*Data to process*.
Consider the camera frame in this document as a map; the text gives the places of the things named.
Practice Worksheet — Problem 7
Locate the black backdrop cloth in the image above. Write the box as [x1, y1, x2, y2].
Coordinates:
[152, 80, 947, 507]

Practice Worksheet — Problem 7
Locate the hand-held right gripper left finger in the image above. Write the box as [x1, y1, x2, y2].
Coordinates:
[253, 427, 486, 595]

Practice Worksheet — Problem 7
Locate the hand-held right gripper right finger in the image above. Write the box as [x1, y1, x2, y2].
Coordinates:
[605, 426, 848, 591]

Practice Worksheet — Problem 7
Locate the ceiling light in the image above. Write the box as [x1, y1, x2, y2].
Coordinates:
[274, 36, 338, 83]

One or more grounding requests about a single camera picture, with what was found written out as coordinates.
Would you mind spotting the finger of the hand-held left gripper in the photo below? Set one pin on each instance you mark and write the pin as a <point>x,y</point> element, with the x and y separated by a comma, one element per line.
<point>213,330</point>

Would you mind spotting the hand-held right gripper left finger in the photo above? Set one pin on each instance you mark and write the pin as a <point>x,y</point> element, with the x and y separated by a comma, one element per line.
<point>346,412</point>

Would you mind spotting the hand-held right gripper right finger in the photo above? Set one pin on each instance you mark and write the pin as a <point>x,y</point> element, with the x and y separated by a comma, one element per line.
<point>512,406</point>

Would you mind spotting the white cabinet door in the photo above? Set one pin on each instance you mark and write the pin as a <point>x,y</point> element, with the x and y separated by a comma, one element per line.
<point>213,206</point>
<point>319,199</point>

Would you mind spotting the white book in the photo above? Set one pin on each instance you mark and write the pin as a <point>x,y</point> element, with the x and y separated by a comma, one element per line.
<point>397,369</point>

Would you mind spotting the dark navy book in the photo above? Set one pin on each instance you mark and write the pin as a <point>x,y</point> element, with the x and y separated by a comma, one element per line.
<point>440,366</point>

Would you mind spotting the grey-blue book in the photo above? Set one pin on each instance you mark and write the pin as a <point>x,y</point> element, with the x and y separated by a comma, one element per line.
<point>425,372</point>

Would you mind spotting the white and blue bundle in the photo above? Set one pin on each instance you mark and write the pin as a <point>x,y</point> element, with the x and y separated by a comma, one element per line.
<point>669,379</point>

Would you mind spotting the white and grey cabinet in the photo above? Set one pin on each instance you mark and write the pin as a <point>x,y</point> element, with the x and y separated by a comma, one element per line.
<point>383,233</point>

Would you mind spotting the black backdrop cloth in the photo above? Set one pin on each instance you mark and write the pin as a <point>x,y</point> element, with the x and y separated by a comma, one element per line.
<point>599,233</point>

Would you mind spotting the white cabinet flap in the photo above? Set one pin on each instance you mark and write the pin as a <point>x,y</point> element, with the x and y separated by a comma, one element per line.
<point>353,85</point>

*Work to complete*. Wherever the string "grey" appears in the listing above, show the whole line.

*Exercise result*.
Would you mind spotting the grey-blue book in the photo above? Set one pin on each instance you mark and write the pin as a <point>x,y</point> element, with the x and y separated by a comma, one element per line.
Would you mind spotting the white and grey cabinet in the photo above? Set one pin on each instance you mark and write the pin as a <point>x,y</point> element, with the x and y separated by a comma, one element per line.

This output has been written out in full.